Now, imagine the same scenario. The fire department receives the call. With a sense of urgency and purpose, the firefighters go to that same fire and instead of a hurried reaction, they respond. They have a plan; they are not reactive. They know what to do. As this example demonstrates, having an action plan and anticipating crisis events is the type of strategy that leads to increased safety. A similar action plan can have an impact on your workplace.
The cost of a crisis
Safety continues to be a driver in the office or factory, costing businesses time, resources and money. Crises in the workplace cost businesses nationwide approximately $120 billion a year, according to the National Institute for Occupational Safety and Health (NIOSH).
All too often, such resources are spent hardening facilities or physically changing the workplace environment, creating controls and policies to shape that setting. The workplace environment, as they quickly learn, can only be modified to a point. Staff must be trained to respond to the events, and not frantically react to them haphazardly. Leaders must then ask themselves: Are my staff the type who react chaotically to a situation — or respond in accordance with whatever the situation presents?
The ability to respond to a crisis, with a
sense of urgency and resolve, is a vital factor in the
business world today.
It is not whether safety training is needed, but rather it is the type of training leadership should choose to best prepare staff for a crisis.
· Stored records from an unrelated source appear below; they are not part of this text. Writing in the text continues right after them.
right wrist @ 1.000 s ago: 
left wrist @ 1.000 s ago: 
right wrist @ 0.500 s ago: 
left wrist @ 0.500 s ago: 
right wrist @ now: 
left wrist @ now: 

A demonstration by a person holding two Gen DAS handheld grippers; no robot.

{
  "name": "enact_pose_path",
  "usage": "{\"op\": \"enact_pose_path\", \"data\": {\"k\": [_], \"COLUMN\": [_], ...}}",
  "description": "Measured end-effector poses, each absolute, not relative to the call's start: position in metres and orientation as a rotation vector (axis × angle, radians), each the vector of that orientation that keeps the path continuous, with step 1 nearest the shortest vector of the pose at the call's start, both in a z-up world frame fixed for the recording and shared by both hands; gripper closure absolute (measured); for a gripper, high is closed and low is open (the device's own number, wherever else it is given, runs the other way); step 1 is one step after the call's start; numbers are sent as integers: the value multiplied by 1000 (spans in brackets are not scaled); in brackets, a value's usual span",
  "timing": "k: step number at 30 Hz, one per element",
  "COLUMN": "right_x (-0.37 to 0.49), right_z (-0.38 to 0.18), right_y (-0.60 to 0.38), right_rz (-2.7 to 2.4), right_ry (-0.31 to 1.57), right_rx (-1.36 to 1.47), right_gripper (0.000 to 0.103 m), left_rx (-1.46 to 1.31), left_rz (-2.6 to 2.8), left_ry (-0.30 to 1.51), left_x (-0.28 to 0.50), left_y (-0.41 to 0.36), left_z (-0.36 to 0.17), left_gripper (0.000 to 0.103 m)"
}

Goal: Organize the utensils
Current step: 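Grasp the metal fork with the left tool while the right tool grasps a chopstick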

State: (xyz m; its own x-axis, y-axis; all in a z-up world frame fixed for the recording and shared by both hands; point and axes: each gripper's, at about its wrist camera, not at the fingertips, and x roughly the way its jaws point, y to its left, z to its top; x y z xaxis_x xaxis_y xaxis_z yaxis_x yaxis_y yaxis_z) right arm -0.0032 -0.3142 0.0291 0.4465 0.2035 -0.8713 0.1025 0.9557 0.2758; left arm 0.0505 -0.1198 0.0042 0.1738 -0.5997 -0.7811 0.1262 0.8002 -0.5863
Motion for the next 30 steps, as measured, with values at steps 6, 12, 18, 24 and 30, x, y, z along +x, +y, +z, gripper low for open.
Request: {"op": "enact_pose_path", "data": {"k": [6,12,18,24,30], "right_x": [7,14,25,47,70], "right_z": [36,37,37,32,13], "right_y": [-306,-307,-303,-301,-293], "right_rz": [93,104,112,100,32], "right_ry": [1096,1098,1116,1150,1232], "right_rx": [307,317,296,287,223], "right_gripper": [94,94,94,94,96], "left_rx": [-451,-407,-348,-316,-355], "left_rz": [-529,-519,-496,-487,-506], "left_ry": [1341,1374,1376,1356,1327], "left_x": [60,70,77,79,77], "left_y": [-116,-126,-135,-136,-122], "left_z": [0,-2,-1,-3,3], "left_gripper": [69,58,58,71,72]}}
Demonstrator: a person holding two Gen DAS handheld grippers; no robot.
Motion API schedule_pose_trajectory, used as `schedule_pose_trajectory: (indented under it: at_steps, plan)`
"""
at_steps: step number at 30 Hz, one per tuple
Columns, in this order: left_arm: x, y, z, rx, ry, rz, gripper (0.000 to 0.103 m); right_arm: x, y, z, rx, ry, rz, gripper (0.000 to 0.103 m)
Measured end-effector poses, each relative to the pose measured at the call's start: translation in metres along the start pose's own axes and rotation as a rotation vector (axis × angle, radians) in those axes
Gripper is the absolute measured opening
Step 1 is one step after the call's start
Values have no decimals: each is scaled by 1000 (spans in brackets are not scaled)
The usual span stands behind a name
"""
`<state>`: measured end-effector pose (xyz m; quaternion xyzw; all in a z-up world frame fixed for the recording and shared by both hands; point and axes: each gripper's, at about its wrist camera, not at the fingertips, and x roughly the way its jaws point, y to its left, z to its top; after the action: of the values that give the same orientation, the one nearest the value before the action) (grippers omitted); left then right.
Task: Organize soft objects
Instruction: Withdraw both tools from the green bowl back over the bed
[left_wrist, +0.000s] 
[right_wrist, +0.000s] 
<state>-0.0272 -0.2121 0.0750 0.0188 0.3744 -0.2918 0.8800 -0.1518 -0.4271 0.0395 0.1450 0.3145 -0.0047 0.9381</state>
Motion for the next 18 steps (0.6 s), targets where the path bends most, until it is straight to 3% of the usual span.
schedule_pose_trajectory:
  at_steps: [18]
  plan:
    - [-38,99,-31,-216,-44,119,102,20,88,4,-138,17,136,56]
This article will help managers and directors understand the tools and training needed to anticipate and respond to workplace incidences, involving the unpredictable aspects of human behavior. This isn’t a one-size-fits-all curriculum, but rather a set of evidence-based guidelines which can be adapted to any situation.
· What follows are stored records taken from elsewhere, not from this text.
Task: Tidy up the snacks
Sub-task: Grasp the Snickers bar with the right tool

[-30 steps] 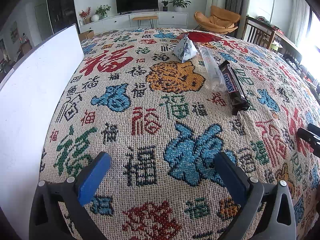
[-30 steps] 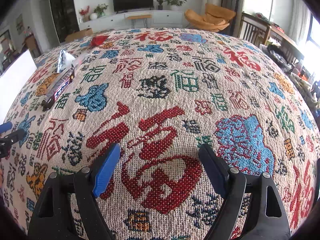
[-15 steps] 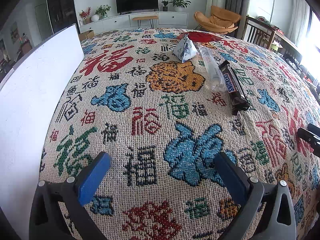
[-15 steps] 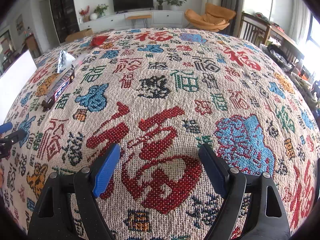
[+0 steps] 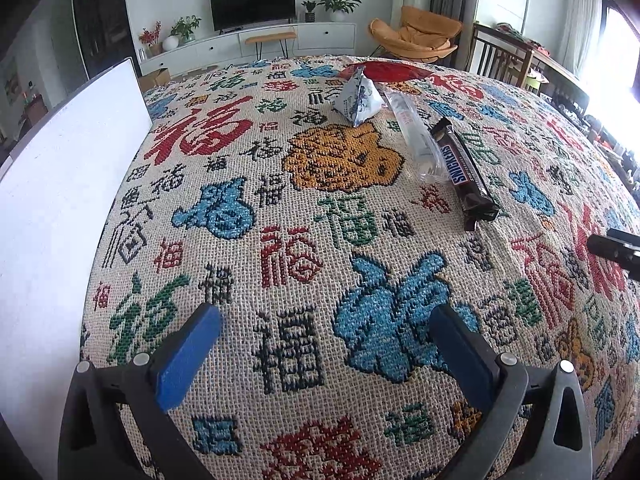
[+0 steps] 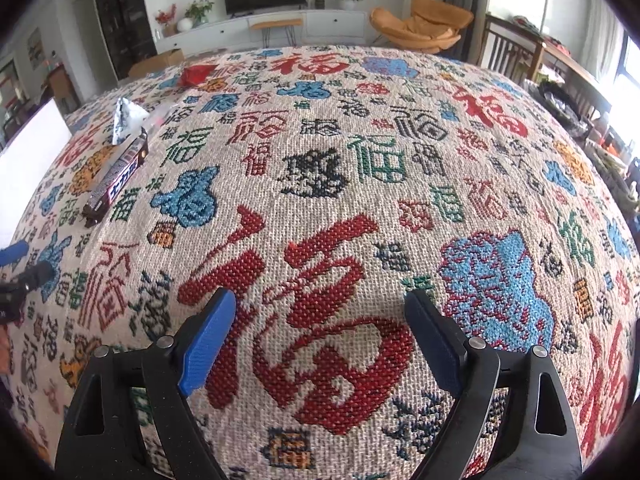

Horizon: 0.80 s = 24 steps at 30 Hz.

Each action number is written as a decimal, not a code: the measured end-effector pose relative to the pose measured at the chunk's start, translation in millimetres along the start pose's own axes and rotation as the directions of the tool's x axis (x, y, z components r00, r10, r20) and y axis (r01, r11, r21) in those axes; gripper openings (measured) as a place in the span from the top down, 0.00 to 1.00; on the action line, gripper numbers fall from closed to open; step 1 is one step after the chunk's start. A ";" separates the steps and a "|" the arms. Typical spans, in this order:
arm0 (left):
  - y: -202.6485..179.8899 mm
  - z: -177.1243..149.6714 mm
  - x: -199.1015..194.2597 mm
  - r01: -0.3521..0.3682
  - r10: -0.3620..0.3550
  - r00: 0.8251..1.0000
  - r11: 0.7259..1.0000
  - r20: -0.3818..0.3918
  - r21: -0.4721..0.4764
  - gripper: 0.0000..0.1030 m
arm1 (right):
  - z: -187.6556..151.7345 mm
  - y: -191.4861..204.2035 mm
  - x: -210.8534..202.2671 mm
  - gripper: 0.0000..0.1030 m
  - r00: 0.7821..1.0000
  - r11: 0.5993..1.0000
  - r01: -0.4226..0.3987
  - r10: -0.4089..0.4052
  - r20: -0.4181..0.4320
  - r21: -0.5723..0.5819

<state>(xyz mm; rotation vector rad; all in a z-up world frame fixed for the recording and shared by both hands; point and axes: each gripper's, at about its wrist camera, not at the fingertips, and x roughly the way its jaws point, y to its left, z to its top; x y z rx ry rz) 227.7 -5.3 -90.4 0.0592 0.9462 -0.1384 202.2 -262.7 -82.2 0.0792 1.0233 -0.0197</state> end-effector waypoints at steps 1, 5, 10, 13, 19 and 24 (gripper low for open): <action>0.2 0.1 0.1 0.000 0.000 1.000 1.000 0.000 0.000 0.00 | 7.5 4.6 -0.2 0.14 0.998 0.998 -0.060 0.060 -0.008 0.032; 0.2 0.1 0.1 0.000 0.000 1.000 1.000 0.000 0.000 0.00 | 43.9 52.0 -8.8 0.14 0.957 0.956 -0.290 0.288 0.044 0.053; 0.2 0.0 0.1 0.000 0.000 1.000 1.000 0.000 0.000 0.00 | 80.1 128.7 16.5 0.17 0.950 0.946 -0.312 0.310 -0.041 -0.083; 0.3 0.0 0.1 0.001 -0.001 1.000 1.000 0.000 0.000 0.00 | 81.5 148.0 40.0 0.46 0.960 0.956 -0.273 0.262 -0.102 -0.110; 0.0 -0.1 0.2 0.002 -0.002 1.000 1.000 0.000 -0.001 0.00 | 74.2 136.7 51.0 0.82 0.942 0.948 -0.313 0.304 -0.143 -0.049; 0.1 -0.1 0.2 0.002 -0.002 1.000 1.000 0.000 -0.001 0.00 | 65.6 87.8 24.8 0.83 0.953 0.957 -0.291 0.287 -0.094 -0.024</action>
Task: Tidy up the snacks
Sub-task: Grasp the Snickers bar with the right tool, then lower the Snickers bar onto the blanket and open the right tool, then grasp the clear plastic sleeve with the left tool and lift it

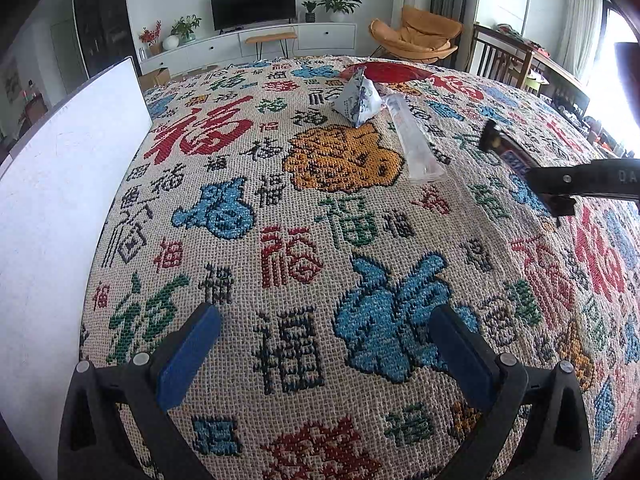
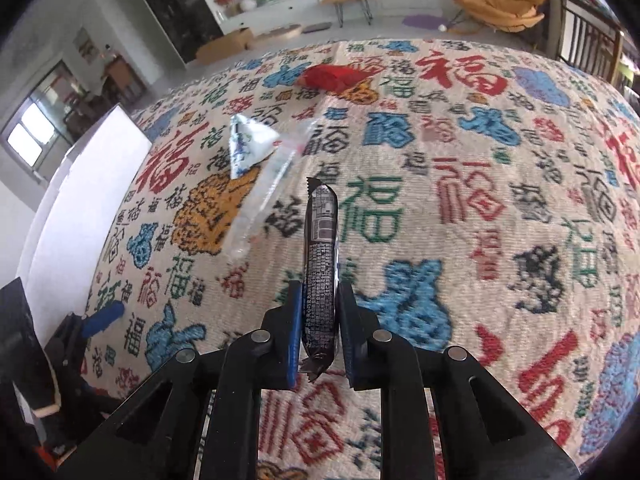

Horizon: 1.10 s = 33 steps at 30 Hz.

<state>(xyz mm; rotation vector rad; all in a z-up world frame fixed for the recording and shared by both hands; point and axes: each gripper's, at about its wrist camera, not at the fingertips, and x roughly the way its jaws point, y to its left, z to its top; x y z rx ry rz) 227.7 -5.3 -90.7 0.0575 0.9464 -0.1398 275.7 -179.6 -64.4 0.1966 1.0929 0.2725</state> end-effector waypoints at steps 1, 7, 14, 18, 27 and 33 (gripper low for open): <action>0.0 0.0 0.0 0.000 0.000 1.000 1.000 0.000 0.000 0.00 | -2.5 -11.7 -6.4 0.83 1.000 1.000 -0.002 0.002 0.003 0.018; 0.0 -0.1 0.0 0.000 0.000 1.000 1.000 0.000 0.000 0.00 | -34.8 -82.7 -28.6 0.70 1.000 0.993 -0.023 0.023 -0.002 0.119; 0.0 -0.1 0.1 0.000 0.000 1.000 1.000 0.000 0.000 0.00 | -85.8 -73.0 -51.6 0.31 0.970 0.976 0.206 -0.193 0.149 -0.073; -0.2 -0.3 -1.6 -0.007 0.007 1.000 1.000 -0.001 -0.007 0.00 | -92.5 -63.6 -50.2 0.29 0.959 0.959 0.252 -0.229 0.167 -0.132; -38.5 78.6 15.1 0.109 -0.110 0.993 0.994 -0.048 -0.021 0.01 | -90.4 -73.6 -48.2 0.21 0.965 0.967 0.234 -0.219 0.148 -0.099; -65.3 131.4 61.1 0.089 -0.089 0.992 0.996 -0.091 -0.013 0.32 | -90.9 -74.3 -48.8 0.21 0.965 0.968 0.229 -0.214 0.149 -0.097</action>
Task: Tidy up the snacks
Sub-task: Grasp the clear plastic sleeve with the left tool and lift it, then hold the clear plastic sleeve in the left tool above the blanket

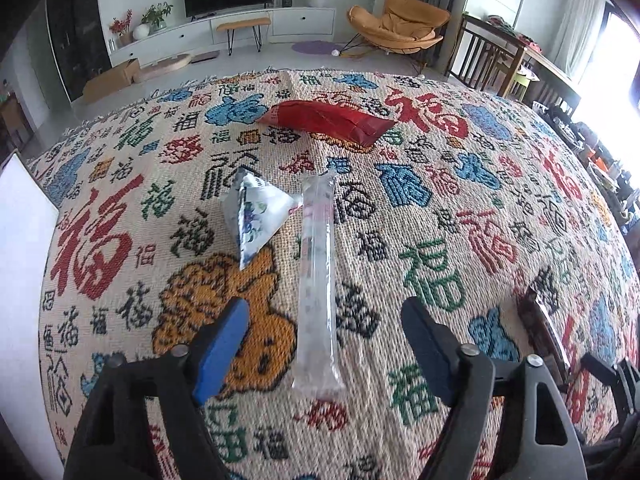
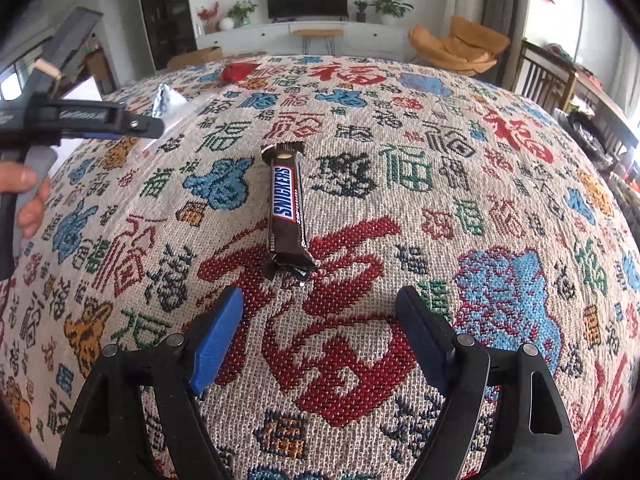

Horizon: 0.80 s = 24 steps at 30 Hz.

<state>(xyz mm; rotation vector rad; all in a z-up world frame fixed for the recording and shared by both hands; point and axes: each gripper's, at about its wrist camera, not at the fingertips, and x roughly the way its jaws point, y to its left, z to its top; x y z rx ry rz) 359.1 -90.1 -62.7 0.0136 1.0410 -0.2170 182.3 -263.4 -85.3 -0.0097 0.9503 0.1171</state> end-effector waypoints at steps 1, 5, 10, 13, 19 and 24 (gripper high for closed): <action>0.9 2.1 6.7 0.003 -0.003 1.000 1.000 -0.014 -0.014 0.45 | -0.3 -0.3 -0.1 0.21 1.000 1.000 0.000 0.000 0.000 0.000; 9.4 -6.6 5.0 -0.010 0.011 1.000 1.000 0.028 -0.026 0.82 | 0.0 -0.4 0.3 0.20 1.000 1.000 -0.002 0.002 0.000 0.001; 21.3 -58.5 -33.3 0.014 -0.013 0.998 1.000 0.061 -0.016 0.82 | -0.3 -0.8 0.3 0.20 1.000 1.000 -0.002 0.002 0.000 0.001; 28.1 -108.4 -60.4 0.021 -0.021 0.999 1.000 0.042 -0.013 0.82 | -0.2 -0.6 0.4 0.20 1.000 1.000 -0.002 0.002 0.000 0.001; 41.7 -179.3 -99.2 0.081 -0.079 0.996 0.996 0.036 -0.040 0.28 | -0.1 -0.1 0.6 0.20 1.000 1.000 -0.002 0.002 -0.001 0.000; 46.4 -173.3 -86.9 0.036 -0.035 0.998 0.999 0.050 -0.019 0.06 | -0.1 -0.6 0.7 0.20 1.000 1.000 -0.003 0.003 0.000 0.001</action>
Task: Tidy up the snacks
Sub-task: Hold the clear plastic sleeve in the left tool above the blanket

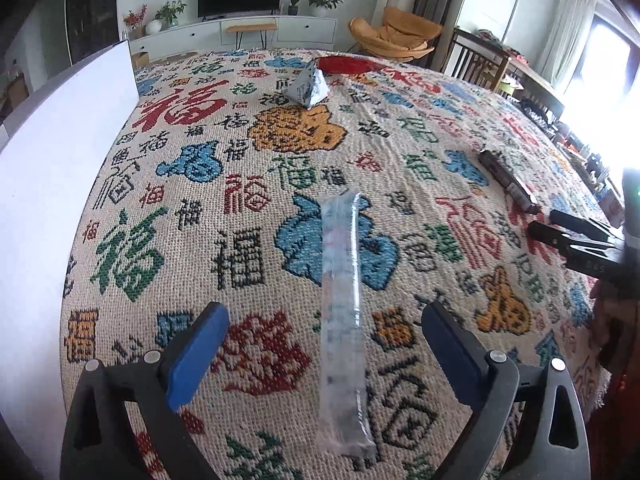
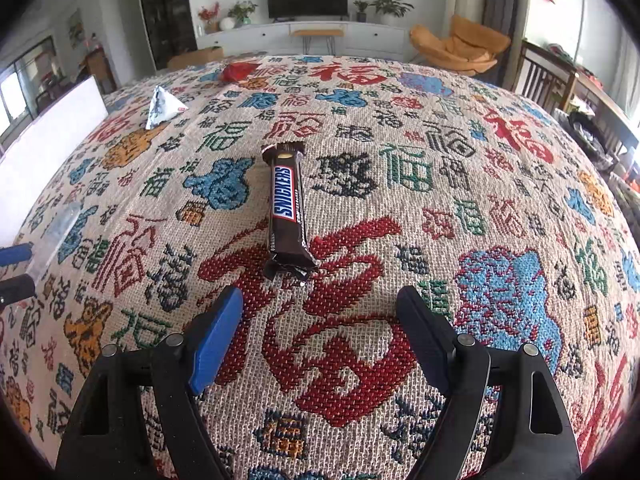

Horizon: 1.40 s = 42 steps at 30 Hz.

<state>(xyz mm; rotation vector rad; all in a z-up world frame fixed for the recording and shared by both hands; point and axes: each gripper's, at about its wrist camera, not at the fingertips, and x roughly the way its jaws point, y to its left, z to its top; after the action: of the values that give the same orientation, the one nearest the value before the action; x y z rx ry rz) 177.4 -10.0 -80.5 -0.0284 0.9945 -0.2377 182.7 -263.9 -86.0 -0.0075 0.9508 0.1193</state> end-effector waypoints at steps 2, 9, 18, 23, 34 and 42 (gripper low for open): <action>-1.8 5.8 6.3 -0.061 0.060 0.998 0.997 0.013 0.038 0.04 | 0.1 0.5 0.2 0.20 1.000 1.000 0.001 -0.001 -0.001 -0.001; -0.8 6.9 12.8 -0.117 0.115 0.992 0.992 0.043 0.055 0.00 | 0.2 0.2 0.3 0.20 1.000 1.000 0.001 -0.001 -0.001 -0.001; -1.9 6.5 12.6 -0.118 0.115 0.992 0.991 0.043 0.056 0.00 | 0.2 0.2 0.3 0.20 1.000 1.000 0.001 -0.001 -0.001 -0.002; -1.9 6.5 12.7 -0.118 0.115 0.992 0.991 0.043 0.056 0.00 | 0.3 0.2 0.4 0.20 1.000 1.000 0.002 -0.002 -0.002 -0.002; -2.0 6.4 12.9 -0.118 0.115 0.992 0.991 0.043 0.056 0.00 | 0.4 0.0 0.5 0.20 1.000 1.000 0.002 -0.002 -0.002 -0.002; -2.1 6.3 12.9 -0.118 0.115 0.992 0.991 0.044 0.056 0.00 | 0.3 -0.2 0.6 0.20 1.000 1.000 0.002 -0.002 -0.002 -0.002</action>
<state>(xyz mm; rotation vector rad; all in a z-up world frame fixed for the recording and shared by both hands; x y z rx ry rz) 189.0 -15.3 -87.5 0.0781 0.9454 -0.1586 183.3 -264.0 -86.2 -0.0107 0.9531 0.1184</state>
The comprehensive, all-hazards approach
Much time and money is spent creating controls and policies around the safety in the contemporary workplace, to which workers are expected to adhere. However when it comes to managing potentially dangerous and volatile human behaviors in the workplace, the best practices take an all-hazards approach.
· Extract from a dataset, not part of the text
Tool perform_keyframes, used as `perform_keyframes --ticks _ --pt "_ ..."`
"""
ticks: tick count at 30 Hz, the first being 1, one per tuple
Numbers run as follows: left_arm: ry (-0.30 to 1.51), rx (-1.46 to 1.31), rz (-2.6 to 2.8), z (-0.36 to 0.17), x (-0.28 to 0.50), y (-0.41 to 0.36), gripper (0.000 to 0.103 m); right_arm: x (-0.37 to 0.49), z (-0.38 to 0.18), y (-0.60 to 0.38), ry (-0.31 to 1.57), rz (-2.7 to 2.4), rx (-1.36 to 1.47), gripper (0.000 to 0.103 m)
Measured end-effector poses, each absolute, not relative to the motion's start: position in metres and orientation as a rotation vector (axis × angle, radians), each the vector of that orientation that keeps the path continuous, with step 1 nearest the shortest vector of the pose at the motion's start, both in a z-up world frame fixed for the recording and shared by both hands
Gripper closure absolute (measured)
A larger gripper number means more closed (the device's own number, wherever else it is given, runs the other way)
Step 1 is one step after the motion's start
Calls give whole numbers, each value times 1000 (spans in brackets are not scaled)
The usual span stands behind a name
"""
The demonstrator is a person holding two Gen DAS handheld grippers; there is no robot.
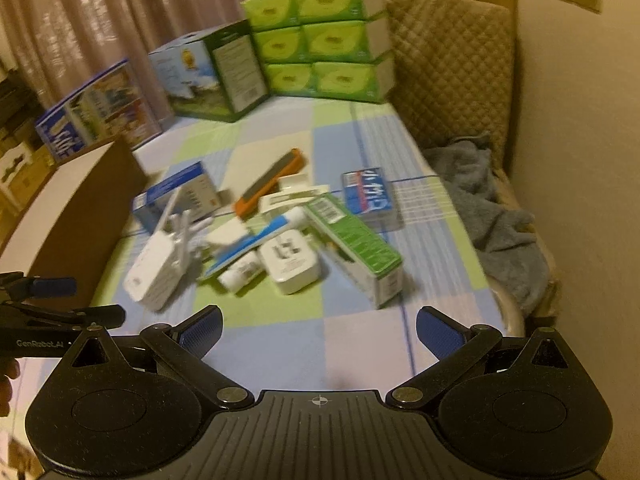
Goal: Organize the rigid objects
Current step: 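Grasp the white wifi repeater with the left tool while the right tool grasps the green toothpaste box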
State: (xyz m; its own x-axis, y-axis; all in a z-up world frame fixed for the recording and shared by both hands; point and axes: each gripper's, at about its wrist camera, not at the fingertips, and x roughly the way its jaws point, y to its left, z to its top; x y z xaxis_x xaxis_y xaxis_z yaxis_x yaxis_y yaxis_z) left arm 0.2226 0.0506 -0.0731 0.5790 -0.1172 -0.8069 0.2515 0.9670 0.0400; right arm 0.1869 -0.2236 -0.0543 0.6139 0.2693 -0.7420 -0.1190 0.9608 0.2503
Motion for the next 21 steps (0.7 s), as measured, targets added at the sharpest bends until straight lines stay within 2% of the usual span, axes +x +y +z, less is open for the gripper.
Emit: perform_keyframes --ticks 8,10,20,21 --pt "960 220 -271 -95 270 57 22 194 -62 -238 870 124 204 2" --pt "983 244 -285 -103 281 56 30 195 -63 -241 870 106 215 2" --pt "1056 295 -347 -126 313 60 40 198 -70 -246 904 14 257 2" --pt "1058 293 -352 -128 315 60 44 199 -71 -246 907 9 258 2"
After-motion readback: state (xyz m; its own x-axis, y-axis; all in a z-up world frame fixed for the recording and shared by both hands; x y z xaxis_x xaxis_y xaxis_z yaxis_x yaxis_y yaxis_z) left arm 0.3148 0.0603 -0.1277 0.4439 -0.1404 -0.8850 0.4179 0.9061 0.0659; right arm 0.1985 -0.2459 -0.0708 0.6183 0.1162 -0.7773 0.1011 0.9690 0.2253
An “All-Hazards Approach” to safety preparedness in the workplace is modeled after basic emergency management principles. When assessing for risk in the workplace, one considers all possible hazards associated with risks and bases training and preparedness measures in the most comprehensive manner possible. Trainings then can create a baseline capability among staff and management that not only deals with anticipated risk but can be adapted to address unexpected scenarios. Human behaviors are volatile by nature and the root causes of them vary, making “All-Hazards” trainings a flexible and essential tool for staff to rely upon in the event of a crisis.
The concept of cyclical events
Emergency management principles explain that crisis situations are not linear events, comprised of a “beginning” and an “end.” Yet, many regard workplace incidences and other crises conceptually in this manner. This type of thinking, though, incorrectly implies that individuals need not think about or plan for a crisis, outside of an event. This type of thinking, too, can breed a level of passive complacency that leads to staff opting to react to an event rather than respond to it.
Staff should be aware that workplace crises exist as a cycle, with various phases of that cycle taking place prior to, simultaneously and after an event. For every incident – those that involve individual interactions and those that don’t – there are other internal, external or unnoticed factors at play that take place leading up to, and even after, a crisis. This is an important aspect of crisis training and it should emphatically reinforce the “crisis cycle” concept.
The phases of the emergency management cycle — “preparedness, response, recovery and mitigation” — directly apply to crises and their cyclical nature. Training to prepare for a crisis should focus on this dynamic, with a particular eye toward “preparedness,” but weighing the other phases as well. In order to contribute to a culture of anticipation and prevention, each of these is essential. Integrating these concepts enables staff to learn to reorganize their thinking about the factors that contribute to escalating behaviors and how to respond appropriately during moments of chaos.
If your business is engaging in training, or in the process of seeking out organizations to train your staff, you’ll be best served if this “crisis cycle” concept, and other evidence-based practices, plays a central role in their offerings.
Very much like a homeowner would do in preparation for that house fire mentioned in the introduction, you and your management needs to plan for inevitable crisis situations in the workplace.
Assess each of the risks that face your business. Consider all the possible hazards any one risk could generate. Ask yourself: is your staff prepared? Will they react, or will they respond, with a plan and a purpose?
The ability to respond to a crisis, with a sense of urgency and resolve, is a vital factor in the business world today. Competent, accredited and experienced professionals should be called upon to educate your staff. Education on human behaviors, the factors that motive these behaviors and the cycle of crisis events should be a fundamental aspect of any training provided to your employees and management.
With proper training, incidents of violence in the workplace can be mitigated; prepared staff can respond to multiple types of incidents; and your company can recover from any incident.